Start of Listed records

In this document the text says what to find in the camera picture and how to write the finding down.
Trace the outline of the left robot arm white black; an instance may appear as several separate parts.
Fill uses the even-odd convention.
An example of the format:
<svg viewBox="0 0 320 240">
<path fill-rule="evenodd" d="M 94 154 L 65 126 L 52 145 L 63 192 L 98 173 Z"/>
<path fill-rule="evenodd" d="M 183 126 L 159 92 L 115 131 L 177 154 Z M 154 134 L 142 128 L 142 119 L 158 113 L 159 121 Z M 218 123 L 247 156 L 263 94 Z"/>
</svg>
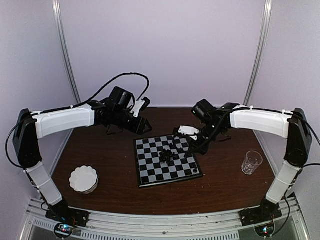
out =
<svg viewBox="0 0 320 240">
<path fill-rule="evenodd" d="M 18 163 L 61 222 L 69 221 L 72 211 L 51 171 L 71 132 L 78 128 L 116 126 L 144 135 L 152 127 L 140 114 L 149 104 L 148 97 L 135 100 L 131 92 L 116 86 L 101 101 L 91 99 L 56 110 L 30 111 L 26 108 L 20 111 L 12 138 Z"/>
</svg>

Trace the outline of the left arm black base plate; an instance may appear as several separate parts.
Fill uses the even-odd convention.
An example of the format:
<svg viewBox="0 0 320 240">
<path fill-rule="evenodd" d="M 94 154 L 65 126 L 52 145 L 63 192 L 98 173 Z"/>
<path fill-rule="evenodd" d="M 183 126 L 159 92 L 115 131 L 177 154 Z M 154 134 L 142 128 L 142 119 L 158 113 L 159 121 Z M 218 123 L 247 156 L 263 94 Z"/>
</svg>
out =
<svg viewBox="0 0 320 240">
<path fill-rule="evenodd" d="M 86 227 L 89 216 L 88 211 L 73 208 L 68 208 L 66 213 L 53 213 L 53 211 L 47 210 L 45 214 L 47 219 L 77 227 Z"/>
</svg>

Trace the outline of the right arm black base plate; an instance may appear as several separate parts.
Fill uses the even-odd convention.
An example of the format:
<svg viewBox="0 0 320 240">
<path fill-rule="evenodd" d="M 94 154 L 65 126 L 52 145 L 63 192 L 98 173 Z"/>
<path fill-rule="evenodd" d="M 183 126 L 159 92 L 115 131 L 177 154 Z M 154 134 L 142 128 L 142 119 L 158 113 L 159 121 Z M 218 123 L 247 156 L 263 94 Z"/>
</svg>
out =
<svg viewBox="0 0 320 240">
<path fill-rule="evenodd" d="M 282 216 L 281 210 L 278 208 L 270 210 L 261 206 L 254 208 L 246 208 L 239 212 L 240 221 L 243 227 L 256 225 L 277 219 Z"/>
</svg>

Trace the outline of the black and grey chessboard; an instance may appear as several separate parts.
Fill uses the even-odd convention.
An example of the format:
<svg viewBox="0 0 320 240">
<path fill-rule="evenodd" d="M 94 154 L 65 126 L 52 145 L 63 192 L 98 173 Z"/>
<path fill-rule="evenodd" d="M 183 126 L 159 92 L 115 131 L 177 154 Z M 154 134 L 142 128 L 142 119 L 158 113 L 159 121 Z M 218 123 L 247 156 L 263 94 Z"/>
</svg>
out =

End of Listed records

■ Problem to work on ■
Where a line above contains the string "several", tally it, then give the number alone.

■ Your solution ■
4